Washington: Amidst widespread frustration surrounding the US shutdown and reckless brinkmanship over the debt limit, an Indian-American leader, seeking his maiden Congressional bid, has introduced a vision of bold government reform agenda. One of the top fund raisers, Rohit Ro Khanna, a former top Obama Administration official yesterday unveiled a five-step plan to change the Congress. The proposal includes refusal to donations from political action committees (PACs) and federally registered lobbyists, refusal to Congressional pay raises, end of Congressional pension system, banning legislators from lobbying for five years after leaving office and Members of Congress from taking special interest-funded trips.
"These proposals will help turn our Members of Congress back into the representatives of the people that they're supposed to be," Khanna said. "It will make them more like the voters who send them to office, who have to worry about supporting their families on paychecks that haven't grown in years." "It will make them think twice about cutting Social Security benefits and blocking health coverage that millions of Americans rely on.
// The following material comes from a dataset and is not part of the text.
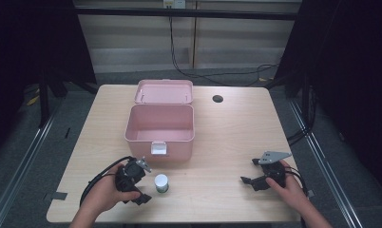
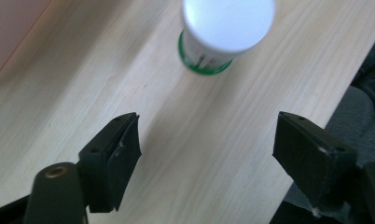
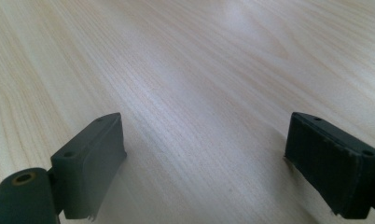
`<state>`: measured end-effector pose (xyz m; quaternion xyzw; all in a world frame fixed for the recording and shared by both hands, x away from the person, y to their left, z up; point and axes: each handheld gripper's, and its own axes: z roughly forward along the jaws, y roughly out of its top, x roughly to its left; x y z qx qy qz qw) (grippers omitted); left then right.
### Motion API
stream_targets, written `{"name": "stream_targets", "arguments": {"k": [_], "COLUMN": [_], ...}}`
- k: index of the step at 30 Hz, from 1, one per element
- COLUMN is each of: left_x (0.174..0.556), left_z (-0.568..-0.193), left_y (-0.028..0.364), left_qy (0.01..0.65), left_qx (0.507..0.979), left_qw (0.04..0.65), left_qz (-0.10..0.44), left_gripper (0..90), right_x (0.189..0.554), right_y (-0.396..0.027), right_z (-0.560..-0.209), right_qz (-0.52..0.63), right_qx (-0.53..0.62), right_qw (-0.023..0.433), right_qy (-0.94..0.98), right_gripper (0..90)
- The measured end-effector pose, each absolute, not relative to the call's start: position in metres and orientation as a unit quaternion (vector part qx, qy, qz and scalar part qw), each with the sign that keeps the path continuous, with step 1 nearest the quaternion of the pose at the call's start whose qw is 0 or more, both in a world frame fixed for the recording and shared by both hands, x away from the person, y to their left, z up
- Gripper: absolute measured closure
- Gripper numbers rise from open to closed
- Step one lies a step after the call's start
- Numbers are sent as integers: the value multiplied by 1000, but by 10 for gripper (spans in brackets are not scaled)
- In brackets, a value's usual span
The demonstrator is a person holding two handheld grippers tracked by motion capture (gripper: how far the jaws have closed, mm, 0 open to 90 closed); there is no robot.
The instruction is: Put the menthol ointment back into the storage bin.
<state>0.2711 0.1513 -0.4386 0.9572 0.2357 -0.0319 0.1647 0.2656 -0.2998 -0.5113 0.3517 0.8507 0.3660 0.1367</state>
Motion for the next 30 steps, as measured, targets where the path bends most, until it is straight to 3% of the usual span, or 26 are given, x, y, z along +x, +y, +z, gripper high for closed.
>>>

It will make them more like you and me," he said. He said America's founders invented a government flexible enough that more and more Americans have become full shareholders in it.
"Women, African Americans, Latino Americans, and Asian Americans have all obtained the right to vote, and a greater voice in our society. We're making progress on LGBTQ, too, although we've still got a ways to go," he said. "It's because of this sometimes unsteady progress toward fairness and equality and freedom and citizenship that our country remains a model for the world. It inspired my grandfather, who joined Mahatma Gandhi's movement for freedom and democracy in India and spent four years in jail for his activities," he said. Khanna was addressing a gathering in California from where he is seeking to get elected to the House of Representatives from the Democratic Party. He is pitted against his own party colleague and incumbent Mike Honda and has raised more funds as compared to his rival. Khanna pledged to abide by all the five proposals if elected to the Congress. He said he has refused to accept donations from PACs, special interests, and Washington lobbyists.